Yes, for me, and when it's "right", theater can be an almost holy experience. My greatest example to date was doing Mac's 'Universal Robots'. I think I could safely speak for everyone involved in that piece when I say a communion took place between the artists and the audience. Short of sex, there is not anything I can compare to the powerful feeling and energy that is created in live theater.


I don't know how apropos this is, but I sent a letter to the Times today about the Sunday Arts and Leisure article on unseen off-stage characters in plays recently running, such as Doubt, or currently running, such as Crimes of the Heart or Cat on a Hot Tim Roof. In it I think I touch upon the value of theater, at least for me:

"I enjoyed Stuart Miller's piece on the unseen, unheard-from characters populating many of the plays that have been seen on New York stages of late.
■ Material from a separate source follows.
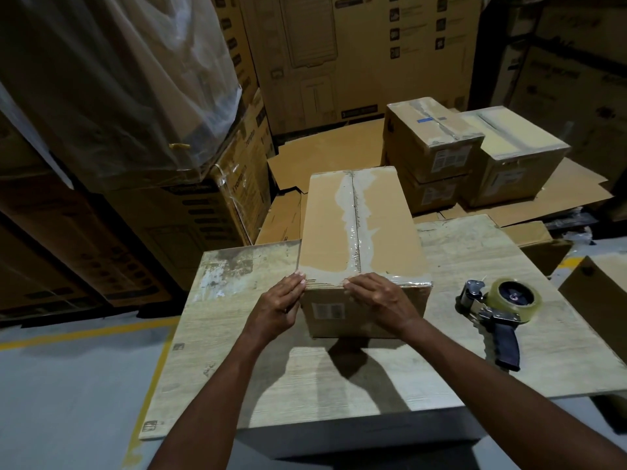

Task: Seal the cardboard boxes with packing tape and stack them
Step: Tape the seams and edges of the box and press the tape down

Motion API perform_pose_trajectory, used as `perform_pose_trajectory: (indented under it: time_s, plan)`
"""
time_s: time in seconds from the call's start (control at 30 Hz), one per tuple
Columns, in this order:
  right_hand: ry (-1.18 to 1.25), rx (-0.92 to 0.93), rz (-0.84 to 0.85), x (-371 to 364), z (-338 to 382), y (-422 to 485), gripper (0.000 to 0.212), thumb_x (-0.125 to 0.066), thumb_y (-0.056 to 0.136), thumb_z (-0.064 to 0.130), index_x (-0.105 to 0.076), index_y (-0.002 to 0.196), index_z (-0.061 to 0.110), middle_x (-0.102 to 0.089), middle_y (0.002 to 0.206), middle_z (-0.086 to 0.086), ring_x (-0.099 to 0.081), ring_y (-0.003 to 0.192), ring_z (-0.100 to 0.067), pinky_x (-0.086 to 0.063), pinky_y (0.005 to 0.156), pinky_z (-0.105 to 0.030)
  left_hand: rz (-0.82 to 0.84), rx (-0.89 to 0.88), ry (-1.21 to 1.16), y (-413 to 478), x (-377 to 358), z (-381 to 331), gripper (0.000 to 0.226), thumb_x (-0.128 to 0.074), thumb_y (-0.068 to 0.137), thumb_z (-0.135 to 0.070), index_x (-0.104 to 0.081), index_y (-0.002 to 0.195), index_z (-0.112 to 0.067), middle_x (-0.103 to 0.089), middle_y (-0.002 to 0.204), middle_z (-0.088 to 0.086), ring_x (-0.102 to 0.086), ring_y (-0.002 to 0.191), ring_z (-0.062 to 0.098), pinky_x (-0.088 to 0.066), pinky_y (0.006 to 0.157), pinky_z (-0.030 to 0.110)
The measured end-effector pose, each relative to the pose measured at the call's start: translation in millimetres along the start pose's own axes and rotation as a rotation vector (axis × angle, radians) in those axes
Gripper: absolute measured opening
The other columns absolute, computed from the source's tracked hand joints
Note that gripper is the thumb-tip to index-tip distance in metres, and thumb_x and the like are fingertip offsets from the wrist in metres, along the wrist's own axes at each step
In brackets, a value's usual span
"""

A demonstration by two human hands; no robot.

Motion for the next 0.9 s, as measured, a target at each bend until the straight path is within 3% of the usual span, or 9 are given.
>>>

However, I was a bit perplexed that the use of such a tried-and-true theatrical device was considered newsworthy at all. As a playwright who has been writing for about two decades, the idea of a character who's never seen but only referred to is a fundamental tool of the dramatist, one I keep reaching for with nearly every play. Indeed, it is the unseen character, the unseen location, the unseen but clearly remembered incident, that the audience only experiences through characters' dialogue, that makes theater a world apart from its electronic cousins film and television. The idea that there will be important people, places and things that the audience will see not with its eyes but with its imagination makes the form truly exciting for me. It is a frank admission of the artifice of the enterprise, as well as a plea to the audience to be involved as active collaborators in the theatrical presentation, not just a passive group of onlookers watching some strip of celluloid unspool before them."